I stepped out of my office on Tuesday night and into a dream. Almost immediately, a gargoyle appeared out of nowhere and embraced me, seeking my attention. I was caught off-guard by an onslaught of unrelenting intensity; the gargoyle in my face momentarily distracting me. The clock was ticking. I was aware, in some vague, deep place that I was on a mission. I had to gather my energy and maintain my focus. I stepped beyond the gargoyle.

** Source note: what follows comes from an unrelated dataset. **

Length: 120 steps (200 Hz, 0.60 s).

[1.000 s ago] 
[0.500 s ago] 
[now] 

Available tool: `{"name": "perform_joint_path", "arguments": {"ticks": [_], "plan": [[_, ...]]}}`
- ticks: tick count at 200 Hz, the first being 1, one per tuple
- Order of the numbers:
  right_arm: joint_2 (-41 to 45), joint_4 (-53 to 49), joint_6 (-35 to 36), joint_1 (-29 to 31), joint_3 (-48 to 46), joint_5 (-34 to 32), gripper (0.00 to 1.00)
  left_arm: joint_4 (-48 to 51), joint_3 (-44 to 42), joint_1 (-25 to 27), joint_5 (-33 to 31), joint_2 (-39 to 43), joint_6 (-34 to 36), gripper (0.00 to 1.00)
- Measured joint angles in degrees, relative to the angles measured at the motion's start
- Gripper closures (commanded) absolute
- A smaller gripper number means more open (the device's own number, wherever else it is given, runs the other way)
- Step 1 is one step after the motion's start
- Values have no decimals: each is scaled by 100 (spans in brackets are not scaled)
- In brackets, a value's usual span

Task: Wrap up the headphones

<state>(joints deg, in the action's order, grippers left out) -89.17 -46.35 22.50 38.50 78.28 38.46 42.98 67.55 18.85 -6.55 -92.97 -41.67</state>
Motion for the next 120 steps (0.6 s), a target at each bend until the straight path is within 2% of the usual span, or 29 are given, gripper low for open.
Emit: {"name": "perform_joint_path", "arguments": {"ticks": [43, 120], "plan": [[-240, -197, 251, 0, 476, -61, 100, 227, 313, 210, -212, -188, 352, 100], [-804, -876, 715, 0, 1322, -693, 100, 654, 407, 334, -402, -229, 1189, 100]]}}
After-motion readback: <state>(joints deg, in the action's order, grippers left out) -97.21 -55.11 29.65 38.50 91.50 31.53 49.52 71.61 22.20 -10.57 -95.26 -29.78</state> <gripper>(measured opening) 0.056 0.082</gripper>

For ten years now, I have not been able to fully recapitulate all that I experienced at the moment of Jeanne’s death. Others have dreamed that dream and reported it to me to jostle my awakening, but thus far my memory of that magical moment remains quite edited. On Tuesday night, I made the decision to go to the hospital to be with Jan. I made the decision to fully show up for death, the most meaningful encounter in life—to see what happens.

I exit the highway at the wrong Rinaldi Blvd. and enter the twilight zone. It’s dark, one way streets to nowhere appear. I’m caught in a maze with no reentry to the highway. I feel the clock ticking. I steady myself, drive the wrong way down a one-way street onto other streets that seem to lead back the way I’d come. Suddenly, I’m in the heart of Poughkeepsie and a sign appears: Rt. 9 South. Okay, let’s do it again!

This time, I exit properly and trace my way to the parking garage at the hospital. I’m met by a powerful river of cars and humanity moving in the opposite direction. I’m swimming upstream, against the current. Visiting hours are over. Will getting in pose a problem?

I enter a dimly lit, quiet lobby and proceed to the desk. Immediately a commotion breaks the silence. Gargoyle #2 is raging. His face is elongated, distorted, his eyes bulging. He cursingly demands drugs for his girlfriend, in pain, “improperly treated in Emergency!” he screamingly exclaims. The security guards and welcoming woman are pensive, seeking clarity, seeking to restore calm, unsure of his next move, seeking to avoid an explosion of lethality.

I remain completely calm. I give him no energy, simply stand quietly, awaiting my turn. Eventually, others engage the gargoyle and the shaken clerk at the desk informs me that, although visiting hours are over, she’s sure I can go up for a few minutes. A phone call is made; a pass issued.

As I get off the elevator, the sign for room 350 points to the left. I walk into a quiet dark area—Orthopedics. Something is not right.

I return to the elevator. The sign now points in the opposite direction. Though I now walk right past the room and must retrace my steps, I finally arrive.

Jan sees me. She is aglow, staring at me as if she has never seen me before.

“Oh my God! Look at you! You’re so young!”

I look back at her and think, “Her energy is amazing!”

We adjust our chairs and calmly await the miraculous. No words are needed.

I carefully listen to the breathing: I know how that works. My attention keeps being drawn to the feet: waving, jostling energy. Each time it happens, my mind wakes up and examines: “No. No movement, no activity,” it states. My perception is cursorily dismissed; my dream forgotten. But, it keeps happening! And each time the alerted mind steps in, reexamines and reaffirms its precepts: “This can’t be happening! Look again, there is no activity, only complete stillness, as expected.”

Soon enough, the final breath comes. Jan and I sit in total calmness, immediately recapitulating our shared experience of the energy body as it exited. The miraculous had occurred!

Carlos Castaneda once wrote that when he finally was able to see energy, he was amazed at the realization that we see energy all the time as it flows in the universe. But then—here comes the judge! And we remember only what it tells us “really” happened, as it rationally dismisses the magic of the real dream.

The mind persists in a steady effort to restore order, dismissing and forgetting what we really see all the time. It’s only through persistent recapitulation that we are able to change the mind, or, in reality, relativize its dominance.